35.05 sınıfta hangi malların veya hangi kategorideki malların bir araya getirilerek satılacağı ifade edilmeden genel bir ifade ile tescil söz konusu olduğunda, alınan tescilin başka mallara veya hizmetlere doğrudan yayıldığı söylenemeyecektir. Davacı ancak fiili olarak perakendeciliğini yaptığı mallar yönünden davalının marka başvurusuna itiraz edebilecek olup, önceki dönemde 35. sınıf kapsamında mal sektör belirtilmeksizin genel perakendecilik ve mağazacılık hizmetlerinde tescilli markaya dayanılarak başkalarının tüm sektörlerde yer alan mallar yönünden mağazacılık ve perakendecilik hizmetlerinde markanın aynısı veya benzerinin kullanılmasını engelleyemez. Marka sahibi ancak, önceki markasını kullanarak, ancak fiilen perakendeciliğini veya mağazacılığını yaptığı mallar ile bu mallarla sektörel benzerlik gösteren mallar yönünden başkalarının aynı veya karıştırılmaya yol açacak düzeyde benzer markayı tescil ettirmesine veya tescilsiz kullanımına karşı çıkabilir. Yargıtay 11.Hukuk Dairesi’nin 2016/8877 E 2018/171 K, 2015/8504 E 2016/3492 K, 2015/12715 E 2017/1112 K, 2011/15502 E 2013/461 K, 2017/3588 E 2019/642 K sayılı müstekar içtihatları da bu yöndedir.

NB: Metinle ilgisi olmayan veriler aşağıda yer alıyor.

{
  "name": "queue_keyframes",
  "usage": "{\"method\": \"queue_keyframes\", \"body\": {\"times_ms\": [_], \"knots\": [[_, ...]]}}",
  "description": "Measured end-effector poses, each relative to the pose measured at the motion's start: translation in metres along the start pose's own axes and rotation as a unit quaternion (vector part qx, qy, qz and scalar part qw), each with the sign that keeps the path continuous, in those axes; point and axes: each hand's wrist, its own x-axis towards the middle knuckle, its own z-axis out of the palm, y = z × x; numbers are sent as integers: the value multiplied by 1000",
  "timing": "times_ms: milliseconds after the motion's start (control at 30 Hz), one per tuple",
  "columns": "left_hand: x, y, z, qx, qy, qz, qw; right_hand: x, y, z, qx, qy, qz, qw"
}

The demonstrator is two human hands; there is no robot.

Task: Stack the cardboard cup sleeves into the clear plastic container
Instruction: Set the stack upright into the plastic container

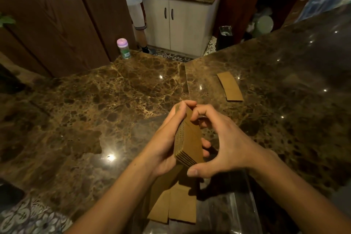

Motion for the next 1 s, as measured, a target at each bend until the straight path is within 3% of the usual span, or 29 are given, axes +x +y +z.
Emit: {"method": "queue_keyframes", "body": {"times_ms": [400,600,833,933,967,1000], "knots": [[-13,-13,8,-1,35,0,999,-16,-10,9,38,-14,31,999],[-24,-20,15,-31,14,-16,999,-27,-15,10,-46,-27,6,999],[-39,-25,31,79,74,-19,994,-45,-24,7,-44,-32,26,998],[-51,-30,17,248,138,-19,959,-62,-21,-3,-78,-34,52,995],[-59,-31,8,354,149,16,923,-68,-20,-9,-94,-41,69,992],[-68,-32,-3,489,145,70,858,-72,-20,-13,-113,-58,92,988]]}}
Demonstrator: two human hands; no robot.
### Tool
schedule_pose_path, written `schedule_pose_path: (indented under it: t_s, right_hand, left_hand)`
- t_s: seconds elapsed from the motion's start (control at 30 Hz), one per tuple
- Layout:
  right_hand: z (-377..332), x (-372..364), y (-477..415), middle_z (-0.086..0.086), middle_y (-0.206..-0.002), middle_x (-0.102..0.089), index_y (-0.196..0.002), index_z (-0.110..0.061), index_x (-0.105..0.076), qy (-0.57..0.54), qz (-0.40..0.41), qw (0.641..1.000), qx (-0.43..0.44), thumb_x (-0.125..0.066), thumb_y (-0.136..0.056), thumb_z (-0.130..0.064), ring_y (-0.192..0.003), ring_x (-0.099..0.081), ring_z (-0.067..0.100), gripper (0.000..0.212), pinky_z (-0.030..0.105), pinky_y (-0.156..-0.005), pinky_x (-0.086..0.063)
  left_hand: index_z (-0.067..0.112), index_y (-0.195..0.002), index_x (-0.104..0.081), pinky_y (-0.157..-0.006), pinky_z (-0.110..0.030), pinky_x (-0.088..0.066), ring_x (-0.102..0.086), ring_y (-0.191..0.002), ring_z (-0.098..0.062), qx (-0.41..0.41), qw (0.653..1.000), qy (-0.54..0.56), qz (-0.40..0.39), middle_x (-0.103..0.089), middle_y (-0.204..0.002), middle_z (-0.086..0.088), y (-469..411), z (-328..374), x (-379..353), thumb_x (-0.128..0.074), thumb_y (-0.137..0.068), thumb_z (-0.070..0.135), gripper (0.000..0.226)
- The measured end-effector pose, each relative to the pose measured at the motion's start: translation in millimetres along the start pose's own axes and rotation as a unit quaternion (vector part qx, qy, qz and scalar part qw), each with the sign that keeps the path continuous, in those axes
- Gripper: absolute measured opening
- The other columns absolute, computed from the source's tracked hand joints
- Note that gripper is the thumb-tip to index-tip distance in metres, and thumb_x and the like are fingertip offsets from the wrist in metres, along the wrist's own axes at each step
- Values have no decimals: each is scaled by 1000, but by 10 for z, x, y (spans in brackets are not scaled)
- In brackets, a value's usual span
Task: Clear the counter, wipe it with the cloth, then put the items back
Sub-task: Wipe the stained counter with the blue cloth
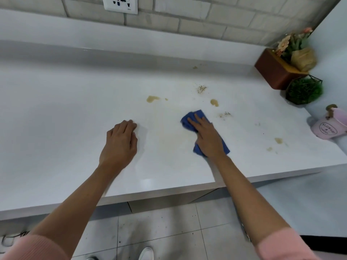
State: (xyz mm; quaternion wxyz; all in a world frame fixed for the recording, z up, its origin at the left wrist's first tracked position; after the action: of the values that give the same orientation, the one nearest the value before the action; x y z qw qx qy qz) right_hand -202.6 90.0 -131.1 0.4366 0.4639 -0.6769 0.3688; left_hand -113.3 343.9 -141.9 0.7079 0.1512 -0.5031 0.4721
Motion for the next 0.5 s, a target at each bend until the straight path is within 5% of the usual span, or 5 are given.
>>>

Huzurdaki dosya kapsamında davacının fiilen belirli malların perakendeciliğini yaptığına ilişkin herhangi bir delil ya da belge bulunmamaktadır. Açıklanan nedenlerle, davacı … Toptan Satış Mağ. A.Ş’nin itiraza mesnet markalarından 2000 21699, 2007 18416 ve 2010 61129 sayılı markalarının kapsamında yer alan genel mağazacılık hizmetleri ile dava konusu marka başvurusu kapsamında yer alan belirli mallara yönelik mağazacılık hizmetleri arasında benzerlik bulunmadığı,
… Toptan Satış Mağ. A.Ş’nin itiraza mesnet markalarından 2015 24697, 2016 87129 ve 2016 38741 sayılı markaları ile dava konusu markanın 29, 30, 31, 32, 33 ve 34. Sınıfta yer alan malların mağazacılık hizmetlerini kapsadığı anlaşıldığnıdan, söz konusu markalar ile davalı markası kapsamında 35. Sınıfta yer alan hizmetlerin aynı/aynı tür olduğu tespit edilmiştir.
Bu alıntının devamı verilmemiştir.